::: Recorded data

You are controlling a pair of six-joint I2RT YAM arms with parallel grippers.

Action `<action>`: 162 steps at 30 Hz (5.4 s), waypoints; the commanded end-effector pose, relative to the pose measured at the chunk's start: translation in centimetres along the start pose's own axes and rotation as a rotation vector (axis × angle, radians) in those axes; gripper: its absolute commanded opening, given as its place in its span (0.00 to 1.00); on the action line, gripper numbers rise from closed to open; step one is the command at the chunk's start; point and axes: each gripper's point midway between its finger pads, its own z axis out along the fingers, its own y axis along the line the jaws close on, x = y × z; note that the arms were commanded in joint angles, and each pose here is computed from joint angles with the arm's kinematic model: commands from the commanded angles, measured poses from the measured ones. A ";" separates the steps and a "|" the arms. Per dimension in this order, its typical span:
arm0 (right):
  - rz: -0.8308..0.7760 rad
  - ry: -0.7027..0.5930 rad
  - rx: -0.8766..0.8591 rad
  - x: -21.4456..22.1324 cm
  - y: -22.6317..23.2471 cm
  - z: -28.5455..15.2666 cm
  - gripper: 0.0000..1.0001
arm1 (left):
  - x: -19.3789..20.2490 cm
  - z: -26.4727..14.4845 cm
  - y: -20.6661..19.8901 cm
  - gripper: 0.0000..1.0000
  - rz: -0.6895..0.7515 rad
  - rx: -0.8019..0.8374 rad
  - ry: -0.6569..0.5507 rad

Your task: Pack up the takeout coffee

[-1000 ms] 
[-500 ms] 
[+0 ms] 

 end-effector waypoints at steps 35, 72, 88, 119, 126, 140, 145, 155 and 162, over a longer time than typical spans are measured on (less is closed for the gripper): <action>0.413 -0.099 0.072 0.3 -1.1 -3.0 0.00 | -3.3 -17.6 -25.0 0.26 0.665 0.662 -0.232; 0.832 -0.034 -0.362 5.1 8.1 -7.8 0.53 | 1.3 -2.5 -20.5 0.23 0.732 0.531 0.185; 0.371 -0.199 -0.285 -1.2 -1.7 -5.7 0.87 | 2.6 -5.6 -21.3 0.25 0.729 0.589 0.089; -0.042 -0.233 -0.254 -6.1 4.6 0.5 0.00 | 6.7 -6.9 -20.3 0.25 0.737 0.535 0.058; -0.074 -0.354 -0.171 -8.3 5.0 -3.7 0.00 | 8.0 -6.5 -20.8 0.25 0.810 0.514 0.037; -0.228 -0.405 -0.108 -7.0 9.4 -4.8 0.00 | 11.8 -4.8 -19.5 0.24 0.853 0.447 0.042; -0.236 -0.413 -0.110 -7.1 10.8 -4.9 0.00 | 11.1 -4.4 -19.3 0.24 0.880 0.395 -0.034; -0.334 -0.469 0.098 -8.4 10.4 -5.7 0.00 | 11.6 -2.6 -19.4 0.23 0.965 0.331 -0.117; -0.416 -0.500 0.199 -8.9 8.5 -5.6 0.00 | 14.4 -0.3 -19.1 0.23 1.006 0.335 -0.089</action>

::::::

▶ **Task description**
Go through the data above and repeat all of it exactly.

▶ **Result of the task**
You are controlling a pair of six-joint I2RT YAM arms with parallel grippers.

Action `<action>`: 162 steps at 30 Hz (5.4 s), waypoints; the commanded end-effector pose, relative to the pose measured at the chunk's start: translation in centimetres along the start pose's own axes and rotation as a rotation vector (axis × angle, radians) in those axes; gripper: its absolute commanded opening, given as its place in its span (0.00 to 1.00); on the action line, gripper numbers rise from closed to open; step one is the command at the chunk's start; point and axes: each gripper's point midway between its finger pads, its own z axis out along the fingers, its own y axis along the line the jaws close on, x = y × z; note that the arms were commanded in joint angles, and each pose here is computed from joint angles with the arm's kinematic model: commands from the commanded angles, measured poses from the measured ones. A ";" separates the steps and a "|" the arms. Per dimension in this order, its typical span:
arm0 (right):
  - rz: -0.8308..0.7760 rad
  - ry: -0.7027..0.5930 rad
  - rx: -0.8766..0.8591 rad
  - x: -21.4456..22.1324 cm
  - y: -22.6317..23.2471 cm
  - z: -28.5455..15.2666 cm
  - gripper: 0.0000..1.0001
arm1 (left):
  - x: -19.3789..20.2490 cm
  - z: -26.4727..14.4845 cm
  - y: -20.6661..19.8901 cm
  - gripper: 0.0000..1.0000
  - rz: -0.6895..0.7515 rad
  - rx: -0.8019..0.8374 rad
  - ry: -0.6569..0.5507 rad

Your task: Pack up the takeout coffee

[-1000 ms] 
[-500 ms] 
[+0 ms] 

 end-effector waypoints at steps 35, 72, 88, 119, 126, 140, 145, 155 and 162, over a longer time than typical spans are measured on (less is closed for the gripper): <action>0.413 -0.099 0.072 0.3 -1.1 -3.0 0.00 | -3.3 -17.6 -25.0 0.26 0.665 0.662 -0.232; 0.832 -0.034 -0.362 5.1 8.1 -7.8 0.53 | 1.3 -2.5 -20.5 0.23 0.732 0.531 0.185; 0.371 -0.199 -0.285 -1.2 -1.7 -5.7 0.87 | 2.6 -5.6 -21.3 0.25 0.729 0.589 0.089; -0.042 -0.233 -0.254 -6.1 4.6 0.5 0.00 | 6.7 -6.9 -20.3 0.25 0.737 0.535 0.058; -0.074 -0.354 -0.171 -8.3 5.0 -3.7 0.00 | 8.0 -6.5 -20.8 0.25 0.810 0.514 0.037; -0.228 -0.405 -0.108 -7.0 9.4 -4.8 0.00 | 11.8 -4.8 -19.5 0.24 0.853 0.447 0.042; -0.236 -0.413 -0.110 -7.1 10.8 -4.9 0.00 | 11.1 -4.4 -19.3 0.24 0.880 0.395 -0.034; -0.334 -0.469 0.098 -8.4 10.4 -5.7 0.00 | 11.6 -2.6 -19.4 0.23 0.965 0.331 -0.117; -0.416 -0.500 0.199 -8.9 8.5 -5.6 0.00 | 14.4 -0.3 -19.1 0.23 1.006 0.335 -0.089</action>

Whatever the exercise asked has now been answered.